Activity ->
How many lines in the entries below include the word "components"? Respond with the number only.

-- Exercise data follows --

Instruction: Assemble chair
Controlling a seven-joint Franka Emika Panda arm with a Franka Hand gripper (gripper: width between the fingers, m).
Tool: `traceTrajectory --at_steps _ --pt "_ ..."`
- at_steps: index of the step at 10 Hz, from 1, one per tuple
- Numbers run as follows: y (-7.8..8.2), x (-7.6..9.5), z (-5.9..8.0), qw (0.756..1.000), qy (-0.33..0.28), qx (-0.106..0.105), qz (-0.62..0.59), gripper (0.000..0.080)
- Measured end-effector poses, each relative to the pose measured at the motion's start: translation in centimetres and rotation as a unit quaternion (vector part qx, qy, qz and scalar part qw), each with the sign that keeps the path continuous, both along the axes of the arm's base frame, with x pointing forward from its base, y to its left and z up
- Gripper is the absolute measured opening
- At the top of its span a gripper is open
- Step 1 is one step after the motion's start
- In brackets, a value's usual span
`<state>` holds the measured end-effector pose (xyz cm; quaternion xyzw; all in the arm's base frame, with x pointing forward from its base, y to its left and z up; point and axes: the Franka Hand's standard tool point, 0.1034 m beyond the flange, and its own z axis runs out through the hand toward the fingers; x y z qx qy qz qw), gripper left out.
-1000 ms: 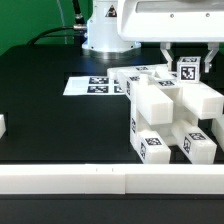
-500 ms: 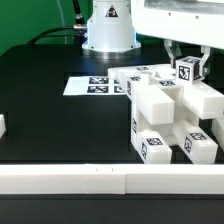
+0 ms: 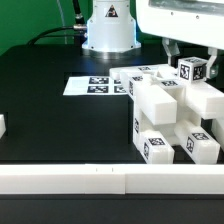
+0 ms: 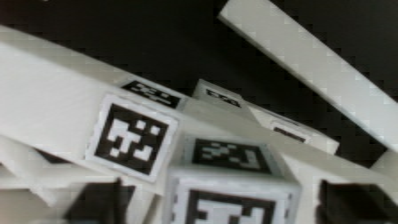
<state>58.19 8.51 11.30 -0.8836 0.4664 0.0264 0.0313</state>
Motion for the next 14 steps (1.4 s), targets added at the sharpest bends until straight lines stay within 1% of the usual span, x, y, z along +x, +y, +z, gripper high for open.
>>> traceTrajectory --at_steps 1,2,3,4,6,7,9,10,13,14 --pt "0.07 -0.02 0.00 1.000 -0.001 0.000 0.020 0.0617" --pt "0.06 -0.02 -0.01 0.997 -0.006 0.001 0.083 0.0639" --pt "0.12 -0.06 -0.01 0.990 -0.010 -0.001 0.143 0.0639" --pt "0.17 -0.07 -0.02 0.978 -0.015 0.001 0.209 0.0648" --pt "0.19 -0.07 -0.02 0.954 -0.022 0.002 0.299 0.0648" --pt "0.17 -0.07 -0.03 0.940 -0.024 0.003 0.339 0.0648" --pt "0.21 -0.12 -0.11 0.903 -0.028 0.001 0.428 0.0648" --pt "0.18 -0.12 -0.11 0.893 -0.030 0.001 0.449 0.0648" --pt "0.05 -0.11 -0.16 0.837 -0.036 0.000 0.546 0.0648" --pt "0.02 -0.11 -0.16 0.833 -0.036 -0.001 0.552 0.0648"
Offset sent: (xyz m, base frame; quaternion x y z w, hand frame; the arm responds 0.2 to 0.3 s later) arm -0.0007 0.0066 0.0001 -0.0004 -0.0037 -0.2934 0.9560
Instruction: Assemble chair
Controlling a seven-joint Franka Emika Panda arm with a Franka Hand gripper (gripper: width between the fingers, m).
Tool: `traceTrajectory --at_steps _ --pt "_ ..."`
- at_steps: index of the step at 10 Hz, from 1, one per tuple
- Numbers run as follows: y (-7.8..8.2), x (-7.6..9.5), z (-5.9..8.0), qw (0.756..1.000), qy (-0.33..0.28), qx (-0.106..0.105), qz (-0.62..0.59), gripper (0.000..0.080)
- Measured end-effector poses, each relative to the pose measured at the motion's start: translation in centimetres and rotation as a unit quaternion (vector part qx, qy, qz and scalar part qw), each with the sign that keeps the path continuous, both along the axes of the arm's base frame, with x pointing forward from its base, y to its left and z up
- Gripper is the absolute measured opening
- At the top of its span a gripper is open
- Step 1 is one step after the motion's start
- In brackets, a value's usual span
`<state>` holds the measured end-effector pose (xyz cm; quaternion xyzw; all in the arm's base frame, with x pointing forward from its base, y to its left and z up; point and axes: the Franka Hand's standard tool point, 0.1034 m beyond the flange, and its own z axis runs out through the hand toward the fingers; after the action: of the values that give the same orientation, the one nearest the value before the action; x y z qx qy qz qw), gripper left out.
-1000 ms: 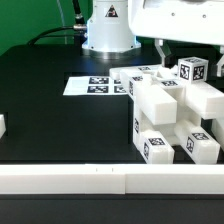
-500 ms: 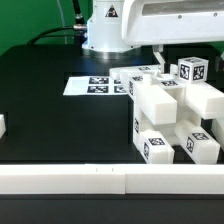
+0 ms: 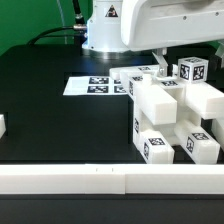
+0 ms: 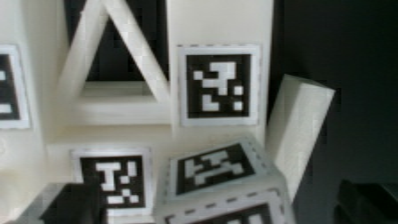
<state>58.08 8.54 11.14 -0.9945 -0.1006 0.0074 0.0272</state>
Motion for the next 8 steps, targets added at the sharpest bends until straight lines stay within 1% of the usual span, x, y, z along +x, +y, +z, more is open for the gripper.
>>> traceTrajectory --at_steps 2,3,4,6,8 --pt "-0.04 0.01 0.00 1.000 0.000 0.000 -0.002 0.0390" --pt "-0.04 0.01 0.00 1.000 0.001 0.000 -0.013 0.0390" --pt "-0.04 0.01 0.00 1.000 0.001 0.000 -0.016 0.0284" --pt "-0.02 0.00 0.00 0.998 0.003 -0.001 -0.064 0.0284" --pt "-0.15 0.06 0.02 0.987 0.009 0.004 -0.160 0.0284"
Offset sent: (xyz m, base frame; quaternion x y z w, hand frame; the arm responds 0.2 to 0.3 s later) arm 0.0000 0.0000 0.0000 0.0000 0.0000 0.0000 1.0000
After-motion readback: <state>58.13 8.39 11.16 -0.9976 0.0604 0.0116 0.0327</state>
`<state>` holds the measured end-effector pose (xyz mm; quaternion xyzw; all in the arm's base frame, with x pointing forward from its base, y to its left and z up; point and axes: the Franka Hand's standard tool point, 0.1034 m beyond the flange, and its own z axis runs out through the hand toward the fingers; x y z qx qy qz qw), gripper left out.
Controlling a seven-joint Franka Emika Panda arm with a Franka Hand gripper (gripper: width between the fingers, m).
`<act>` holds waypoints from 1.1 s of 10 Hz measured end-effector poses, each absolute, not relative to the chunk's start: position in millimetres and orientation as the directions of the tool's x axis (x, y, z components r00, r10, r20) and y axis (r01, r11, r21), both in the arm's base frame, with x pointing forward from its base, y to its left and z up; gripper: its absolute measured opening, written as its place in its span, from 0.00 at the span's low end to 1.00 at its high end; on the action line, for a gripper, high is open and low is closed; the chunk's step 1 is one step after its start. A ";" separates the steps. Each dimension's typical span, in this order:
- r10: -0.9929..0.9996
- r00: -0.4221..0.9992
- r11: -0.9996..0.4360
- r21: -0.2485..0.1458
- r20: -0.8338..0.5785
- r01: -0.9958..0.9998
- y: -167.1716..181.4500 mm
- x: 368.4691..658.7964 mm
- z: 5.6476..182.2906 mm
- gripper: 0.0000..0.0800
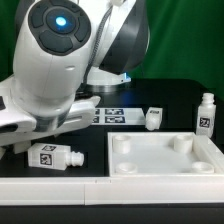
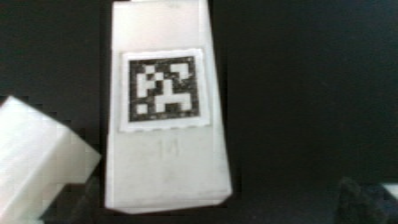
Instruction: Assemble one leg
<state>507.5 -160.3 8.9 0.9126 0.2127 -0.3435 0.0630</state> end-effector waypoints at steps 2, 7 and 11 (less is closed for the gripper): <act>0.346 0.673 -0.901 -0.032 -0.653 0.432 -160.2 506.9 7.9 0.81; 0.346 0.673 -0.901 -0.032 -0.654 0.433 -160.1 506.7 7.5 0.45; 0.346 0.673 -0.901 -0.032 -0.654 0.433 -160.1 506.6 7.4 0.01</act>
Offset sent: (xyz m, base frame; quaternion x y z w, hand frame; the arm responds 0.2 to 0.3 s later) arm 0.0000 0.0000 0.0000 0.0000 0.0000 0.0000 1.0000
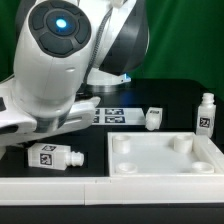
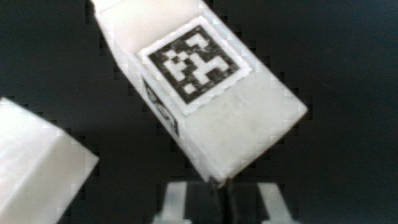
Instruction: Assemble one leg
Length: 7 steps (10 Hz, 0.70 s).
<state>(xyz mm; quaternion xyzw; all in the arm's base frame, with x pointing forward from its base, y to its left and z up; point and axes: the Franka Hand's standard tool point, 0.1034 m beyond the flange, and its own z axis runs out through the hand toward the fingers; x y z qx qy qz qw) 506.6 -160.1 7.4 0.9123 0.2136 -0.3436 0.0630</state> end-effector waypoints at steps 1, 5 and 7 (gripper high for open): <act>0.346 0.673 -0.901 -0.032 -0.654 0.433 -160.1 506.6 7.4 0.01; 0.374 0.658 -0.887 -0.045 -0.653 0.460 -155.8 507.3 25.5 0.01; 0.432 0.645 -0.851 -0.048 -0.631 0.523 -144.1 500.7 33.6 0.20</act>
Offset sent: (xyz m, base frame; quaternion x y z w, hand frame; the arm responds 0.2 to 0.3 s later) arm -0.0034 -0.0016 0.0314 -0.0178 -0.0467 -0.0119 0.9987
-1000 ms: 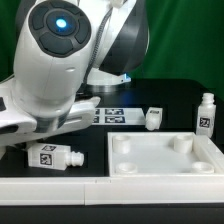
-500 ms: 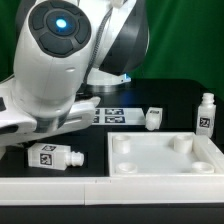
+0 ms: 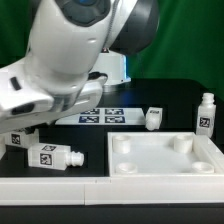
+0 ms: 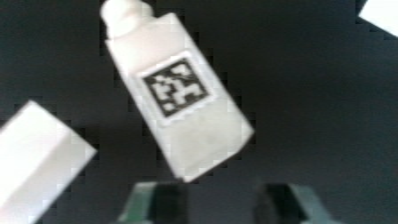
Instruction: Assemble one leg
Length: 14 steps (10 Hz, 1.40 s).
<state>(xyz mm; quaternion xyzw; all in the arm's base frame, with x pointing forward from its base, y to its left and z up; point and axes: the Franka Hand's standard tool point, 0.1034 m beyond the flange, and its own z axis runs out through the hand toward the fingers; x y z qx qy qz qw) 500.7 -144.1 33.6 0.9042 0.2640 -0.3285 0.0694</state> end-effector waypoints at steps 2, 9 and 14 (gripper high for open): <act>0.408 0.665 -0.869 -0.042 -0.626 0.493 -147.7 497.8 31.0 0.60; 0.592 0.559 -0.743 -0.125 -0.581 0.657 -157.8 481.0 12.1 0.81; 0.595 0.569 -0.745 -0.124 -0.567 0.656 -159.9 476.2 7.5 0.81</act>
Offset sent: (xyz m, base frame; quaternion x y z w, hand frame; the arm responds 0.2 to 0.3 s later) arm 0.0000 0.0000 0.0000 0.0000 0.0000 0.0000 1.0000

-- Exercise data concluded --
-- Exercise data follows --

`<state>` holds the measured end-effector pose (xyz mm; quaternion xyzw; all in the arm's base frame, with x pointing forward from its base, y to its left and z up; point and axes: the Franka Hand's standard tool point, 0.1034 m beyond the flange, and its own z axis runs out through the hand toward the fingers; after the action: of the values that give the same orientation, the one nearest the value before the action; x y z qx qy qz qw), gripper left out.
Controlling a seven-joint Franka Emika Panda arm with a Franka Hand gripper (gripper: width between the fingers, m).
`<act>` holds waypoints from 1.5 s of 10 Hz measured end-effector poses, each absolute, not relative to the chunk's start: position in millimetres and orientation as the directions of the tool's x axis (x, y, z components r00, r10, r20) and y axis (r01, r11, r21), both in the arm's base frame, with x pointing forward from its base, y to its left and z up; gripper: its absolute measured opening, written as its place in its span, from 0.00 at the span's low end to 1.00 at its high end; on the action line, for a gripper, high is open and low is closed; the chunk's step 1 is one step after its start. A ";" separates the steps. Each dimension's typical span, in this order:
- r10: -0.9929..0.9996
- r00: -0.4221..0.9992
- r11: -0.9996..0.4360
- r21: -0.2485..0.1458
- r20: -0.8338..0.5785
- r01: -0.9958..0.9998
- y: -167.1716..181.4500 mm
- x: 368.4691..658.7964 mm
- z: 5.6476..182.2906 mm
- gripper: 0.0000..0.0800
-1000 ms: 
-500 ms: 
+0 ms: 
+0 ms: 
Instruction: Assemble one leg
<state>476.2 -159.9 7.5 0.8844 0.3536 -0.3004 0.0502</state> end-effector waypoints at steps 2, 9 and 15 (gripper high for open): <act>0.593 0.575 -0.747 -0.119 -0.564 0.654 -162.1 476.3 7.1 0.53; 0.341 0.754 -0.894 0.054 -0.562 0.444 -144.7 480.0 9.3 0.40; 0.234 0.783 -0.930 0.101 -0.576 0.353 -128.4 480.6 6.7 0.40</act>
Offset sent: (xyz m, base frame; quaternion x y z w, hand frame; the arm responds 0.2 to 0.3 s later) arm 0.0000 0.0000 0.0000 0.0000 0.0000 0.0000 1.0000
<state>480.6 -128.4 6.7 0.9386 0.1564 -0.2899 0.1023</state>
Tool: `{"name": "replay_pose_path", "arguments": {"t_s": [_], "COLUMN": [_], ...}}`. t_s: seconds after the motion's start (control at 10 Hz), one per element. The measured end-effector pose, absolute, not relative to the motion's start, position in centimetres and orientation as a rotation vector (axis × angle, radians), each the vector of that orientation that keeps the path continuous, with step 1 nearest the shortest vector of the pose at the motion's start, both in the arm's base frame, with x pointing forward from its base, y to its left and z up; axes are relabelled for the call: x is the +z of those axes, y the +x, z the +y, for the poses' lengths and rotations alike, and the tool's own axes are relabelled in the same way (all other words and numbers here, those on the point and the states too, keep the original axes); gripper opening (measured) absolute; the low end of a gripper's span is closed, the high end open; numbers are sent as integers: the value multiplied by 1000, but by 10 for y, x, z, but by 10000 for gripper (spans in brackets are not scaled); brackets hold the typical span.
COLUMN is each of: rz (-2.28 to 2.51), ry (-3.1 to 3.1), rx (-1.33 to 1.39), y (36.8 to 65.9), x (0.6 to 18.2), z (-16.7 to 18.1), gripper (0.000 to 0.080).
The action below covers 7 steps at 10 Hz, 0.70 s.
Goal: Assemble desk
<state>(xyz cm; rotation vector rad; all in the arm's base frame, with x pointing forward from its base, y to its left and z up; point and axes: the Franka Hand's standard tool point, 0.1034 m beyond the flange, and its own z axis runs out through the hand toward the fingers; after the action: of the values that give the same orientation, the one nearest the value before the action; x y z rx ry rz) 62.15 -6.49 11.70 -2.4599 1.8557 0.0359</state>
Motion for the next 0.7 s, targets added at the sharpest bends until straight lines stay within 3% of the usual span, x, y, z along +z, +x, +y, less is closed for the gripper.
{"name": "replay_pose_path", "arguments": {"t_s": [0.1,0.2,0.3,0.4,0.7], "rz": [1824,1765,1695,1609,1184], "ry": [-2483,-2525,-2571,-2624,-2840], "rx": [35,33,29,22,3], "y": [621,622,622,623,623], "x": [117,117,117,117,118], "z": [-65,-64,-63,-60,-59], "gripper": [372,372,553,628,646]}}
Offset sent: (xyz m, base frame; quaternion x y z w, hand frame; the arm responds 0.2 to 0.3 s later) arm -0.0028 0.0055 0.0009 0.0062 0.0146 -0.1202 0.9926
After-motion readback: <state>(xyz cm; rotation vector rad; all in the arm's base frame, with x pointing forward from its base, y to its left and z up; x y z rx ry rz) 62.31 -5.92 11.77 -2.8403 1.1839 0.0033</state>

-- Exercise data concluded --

Task solution ->
2